Sloan gasped a breath through a constricted airway as the door opened and she shot away. The lights clicked on, leaving her stranded in the middle of the floor on hands and knees, scrambling to get away. She heard footsteps, and hands closed gently around her shoulders.

"Sloan," her throat relaxed at the sound of Wolf's voice.

"He's right, I can't get away. He's everywhere, Red Generation is everywhere. Even way out here I can't get away."

"Sloan,"

"I don't want him to be right. I'm not killer, not a murderer, not crazy. I don't… don't wanna'…" She looked up at him with defeat in her eyes. "Fennec, his barcode, it's proof that Red Gen is real."

"I knew that it was real months ago. I never doubted for a second, and neither should have you, but that doesn't mean what King said is true." He let go of her and got to his feet. "Stop acting this way. Get up. King isn't here, and he and Red Gen won't get near you as long as I'm here."

"R-really?"

"Of course." She picked herself unsteadily off the floor, wiping tears bravely from her eyes.

"I shouldn't be afraid of him, he's got nothing on Star Wolf," she looked up at him, "or on you."

"Don't go sucking up now." Wolf was gently guiding the still partially dazed Sloan out of the Cargo hold when a thought struck him. "Sloan, seeing how you and Fennec are at least partially in the same boat, you think you could get anything out of him?"

"I don't know. I guess I could try. I want to go see him anyways."

"Getting attached, are we?" Wolf leaned Sloan against the lift railing as he punched in the code for the med bay.

"It's different when you know someone has gone through what you have… kind of."

"Uh-huh." _I guess I know the feeling._ The doors slipped open and Wolf picked up the now adrenaline exhausted girl. Her odd recent behaviour didn't help to silence King's words, which had lately been bouncing around in his head.

_Dangerously unstable. Disturbed._

"And the list goes on," he muttered. Fennec woke up as soon as the med bay doors opened, sitting up and watching the two intently. Wolf placed her on the bed next to Fennec.

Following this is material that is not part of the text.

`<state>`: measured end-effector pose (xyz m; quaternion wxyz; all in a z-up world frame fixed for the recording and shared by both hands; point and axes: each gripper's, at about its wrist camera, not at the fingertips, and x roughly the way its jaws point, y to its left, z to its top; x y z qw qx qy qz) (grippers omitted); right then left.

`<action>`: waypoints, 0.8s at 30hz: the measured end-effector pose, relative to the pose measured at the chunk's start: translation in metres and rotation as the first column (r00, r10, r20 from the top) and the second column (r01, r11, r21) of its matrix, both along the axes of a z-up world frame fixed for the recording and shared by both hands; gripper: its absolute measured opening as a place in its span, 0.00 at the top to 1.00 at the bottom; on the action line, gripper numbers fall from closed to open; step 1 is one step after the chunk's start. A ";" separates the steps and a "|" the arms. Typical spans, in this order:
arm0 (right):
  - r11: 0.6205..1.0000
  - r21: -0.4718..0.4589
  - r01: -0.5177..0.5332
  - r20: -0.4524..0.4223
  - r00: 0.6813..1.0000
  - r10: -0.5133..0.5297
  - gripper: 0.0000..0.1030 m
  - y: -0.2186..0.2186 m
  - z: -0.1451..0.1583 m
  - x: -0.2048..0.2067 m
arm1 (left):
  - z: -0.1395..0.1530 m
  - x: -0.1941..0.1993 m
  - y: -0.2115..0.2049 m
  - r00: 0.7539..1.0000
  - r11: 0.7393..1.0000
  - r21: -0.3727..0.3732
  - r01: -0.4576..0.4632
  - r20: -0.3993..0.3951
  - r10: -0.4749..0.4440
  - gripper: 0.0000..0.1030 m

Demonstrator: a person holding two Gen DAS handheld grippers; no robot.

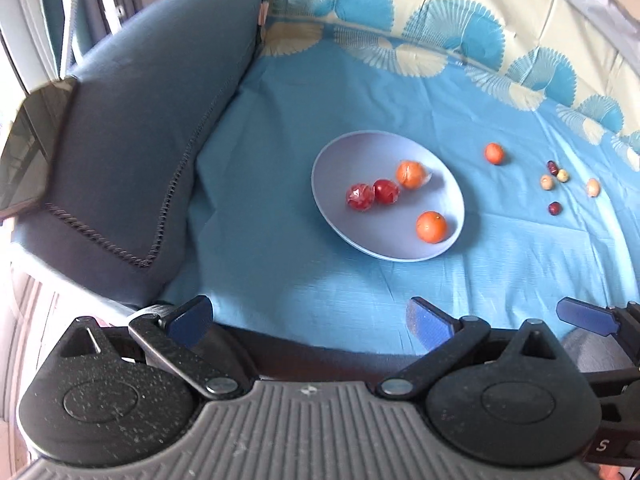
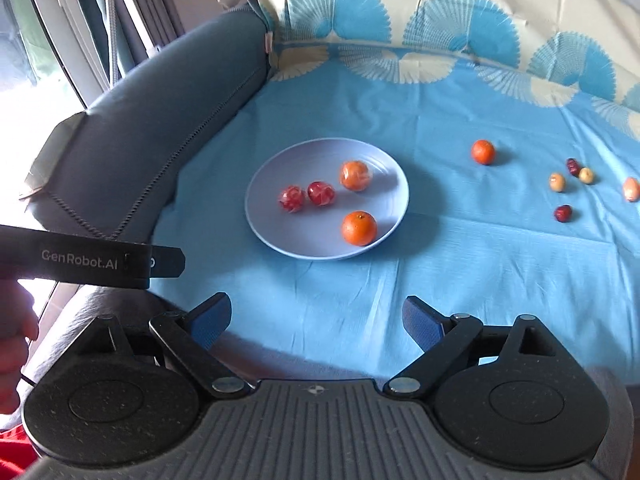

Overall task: Organize fruits
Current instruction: 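Withdraw both tools from the plate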

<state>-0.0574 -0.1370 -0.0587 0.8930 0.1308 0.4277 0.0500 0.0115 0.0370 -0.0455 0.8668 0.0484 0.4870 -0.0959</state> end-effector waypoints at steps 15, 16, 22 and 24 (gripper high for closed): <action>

"You may have to give her something," he told the droid that had been adjusting Fennec's I.V. It nodded its understanding and went back to its work. Fennec glared at Wolf for reasons he couldn't fathom, and at that point he really couldn't care less. He didn't look back as he walked out and turned the corner out of sight

Sloan had only one other visitor, Sabre came in hours later. Fennec pretended to be asleep and watched Sabre bend over Sloan and whisper in her ear. Sloan mumbled an incoherent response. Sabre reached over and pulled a blanket up over Sloan to keep her warm. She patted Sloan's head like she was placating a toddler that had woken crying from a nightmare.

After making sure Sloan was asleep, she slipped into the office and appeared a few seconds later, wheeling an office chair behind her. She pulled it up next to Sloan's bed and sat down, elbows resting on the mattress. Fennec waited patiently to see what would happen next, but Sabre did nothing else, just sat there and watched Sloan breathe.

"What are you doing?" he finally asked. Sabre looked up, surprised.

"Oh, Fennec, I thought you were asleep," she said, still speaking softly.

"How do you know my name? I've never seen you before." Sabre smiled and leaned back in her chair.

"Well, there's this little thing called 'conversation', quite the fascinating little thing, all sorts of stuff pops up after you get engaged in it." Fennec narrowed his eyes.

"You're mocking me."

"Clever little bugger, you are." She glanced back at Sloan. "As to what I'm doing sitting here, the best answer would be not much. Just doing a little checking up for a friend, I figured she would like it if I stayed around for awhile."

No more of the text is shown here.